Group Members:
Uriel Anjelo A. Macaspac
Franz Leann U. Ferry
Julliane Pierre L. Oplado
Methodology
This section delves into the dataset chosen for the research, outlines the intricacies of the
detection model, and discusses the image processing techniques employed, all in alignment with
the research methodology devised by (Dutta et al., 2024). The dataset selection process is crucial,
as it forms the foundation of the research's empirical basis, ensuring the relevance and accuracy of
the data used. Additionally, the section explores the intricacies of the detection model, drawing
inspiration from methodology of (Dutta et al., 2024) to enhance its efficacy. In line with the broader
scope regarding the disorders or illnesses that will be subjected to detection.
The specifications of the machine that will be used for the purpose of the research is shown
in Table _._. The programming language that will be used for the research is Python and the editor
used for developing the algorithm is PyCharm and Jupyter Notebook.
Table _._ Machine Specifications
Processor
Intel® Core™ i7-12700h
RAM
16.0 GB
Graphics Card
RTX 3060 Nvidia Graphics
System Type
x64-based processor
Operating System
Windows 11 Home
Conceptual Framework
The conceptual framework utilizes the MBTD (Medical Brain Tumor Detection) dataset
which follows a systematic and comprehensive approach to develop and evaluate a brain tumor
detection model. The framework proceeds in a well-defined sequence, beginning with image
processing using Convolutional Neural Networks (CNNs) to extract relevant features from the
MRI scans. Subsequently, the dataset is divided into training and testing sets, allowing for the
model to be trained on a portion of the data while the rest is reserved for testing and validation
purposes. To ensure the robustness of the model, K-fold cross-validation is employed, enabling the
detection model to be rigorously tested on different subsets of the dataset.

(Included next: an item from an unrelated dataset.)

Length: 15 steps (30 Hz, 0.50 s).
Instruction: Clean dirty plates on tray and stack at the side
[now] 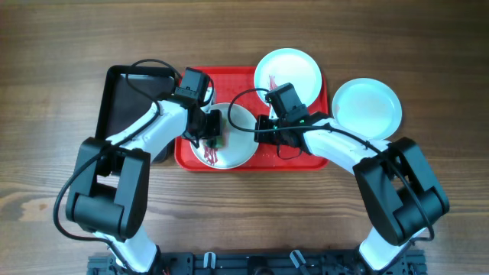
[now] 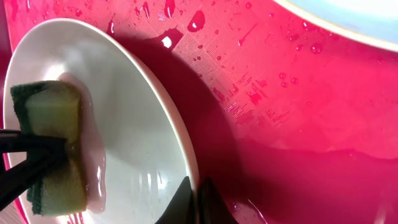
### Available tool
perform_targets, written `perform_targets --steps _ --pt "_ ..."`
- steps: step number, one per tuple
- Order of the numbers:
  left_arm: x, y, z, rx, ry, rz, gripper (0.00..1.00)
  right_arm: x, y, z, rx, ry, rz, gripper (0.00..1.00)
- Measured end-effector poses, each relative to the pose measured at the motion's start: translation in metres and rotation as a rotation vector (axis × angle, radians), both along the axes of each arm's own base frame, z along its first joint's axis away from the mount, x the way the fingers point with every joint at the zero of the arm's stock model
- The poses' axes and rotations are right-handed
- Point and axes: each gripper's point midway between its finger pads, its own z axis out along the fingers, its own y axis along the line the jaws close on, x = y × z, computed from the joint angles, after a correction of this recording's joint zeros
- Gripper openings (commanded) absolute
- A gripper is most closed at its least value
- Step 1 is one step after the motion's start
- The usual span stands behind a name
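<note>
A white plate [image 1: 237,137] smeared with red lies tilted in the red tray [image 1: 298,156]. My right gripper [image 1: 263,126] is shut on the plate's right rim; in the right wrist view its fingertips [image 2: 198,198] pinch that rim of the plate [image 2: 130,149]. My left gripper [image 1: 212,131] is shut on a yellow and green sponge [image 2: 53,143] that presses on the plate's stained left half. A second white plate [image 1: 288,72] with a red mark sits at the tray's back right. A clean plate [image 1: 367,107] rests on the table right of the tray.
A black tray [image 1: 126,95] stands left of the red tray on the wooden table [image 1: 244,221]. Water drops spot the red tray's floor [image 2: 273,81]. Both arms' cables loop over the trays.
My left gripper has shifted slightly right over the plate, and the sponge now sits flat on the red smear. A wet pinkish streak spreads beside it. My right gripper has not moved.
My left gripper was over the black tray at the left while my right gripper held the stained plate's rim. Then the left arm was further back over that tray. Later it was over the plate with the sponge, and now the sponge rests on the stain.
</note>
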Motion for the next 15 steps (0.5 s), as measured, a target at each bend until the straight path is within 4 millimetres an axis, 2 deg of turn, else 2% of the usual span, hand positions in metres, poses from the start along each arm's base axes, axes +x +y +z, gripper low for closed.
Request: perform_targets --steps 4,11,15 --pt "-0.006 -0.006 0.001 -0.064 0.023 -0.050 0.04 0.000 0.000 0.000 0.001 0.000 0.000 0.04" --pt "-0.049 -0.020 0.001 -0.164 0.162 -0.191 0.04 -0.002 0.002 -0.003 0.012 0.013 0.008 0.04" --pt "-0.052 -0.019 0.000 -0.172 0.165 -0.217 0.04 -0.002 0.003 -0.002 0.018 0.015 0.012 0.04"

The next step involves training the brain tumor detection model using the CNN
architecture, leveraging the insights gained from the image processing stage. Once the model has
been trained effectively, it is exported for further usage in a Jupyter Notebook environment. In the
testing and validation phase, the model's performance is evaluated by employing datasets from
various sources, including BraTS, Figshare, and Kaggle. These external datasets provide a realworld assessment of the model's generalizability and effectiveness in detecting brain tumors. By
systematically following this conceptual framework, we can develop and validate a robust brain
tumor detection model, contributing to advancements in medical imaging and healthcare
applications.
Detection Model targeting 5 diseases/disorders visible in a brain MRI scan.
Data Gathering
The study proposes the use of three publicly available dataset to verify the efficacy of the
model. The researchers also propose to use the datasets from the websites that provide publicly
available datasets as the format or style of MRI scans are the same. This not only make the data
gathering more efficient but also provides the study a more diverse dataset.
Based on the research by (Dutta et al., 2024), the study proposes the utilization of MBTD
and BraTS datasets. Other datasets from other publicly available datasets such as from Kaggle and
Figshare will be used for testing, again, for the verification of the model. The dataset will have 5
brain tumor classifications which will be determined after further research.
Detection Model
The study proposes the use of 5-fold and 10-fold cross validation which will be used for
the training-testing split that will be used for training the detection model. The following models
will then be compared to determine which detection model is better with the given processed
dataset. Data Augmentation techniques will also be used to deal with overfitting issues as it was
done in the research by (Dutta et al., 2024). The augmentation techniques will be specified after
further research.
For the image preprocessing, the study proposes the use of CNN. However, the researchers
still do not have an exact model to use but the researchers are leaning to the concept of using
RESnet for the gradient issues with image processing. Again, this part will be updated after further
research on CNN. The detection model, the researchers are also planning on using the CNN model.
Therefore, two models will be created, one for image pre-processing/processing and one for
detection. This will allow the researchers to export separate models that will allow the researchers
to multitask when processing images from different datasets and testing the detection model. The
researchers will also further study other related literature to ensure that the methodology is founded
upon verified methods and recommendations from another research.
Training and Validation
For the testing and validation, the researchers plan to test the model with computing for all
parts of the 2x2 confusion matrix to test the true positive, true negative, false positive, and false
negative. After that, the precision and accuracy will be tested. The model will also be tested and
validated using different datasets and the dataset used by (Dutta et al., 2024) to validate if the
model has better, worse, or the same performance.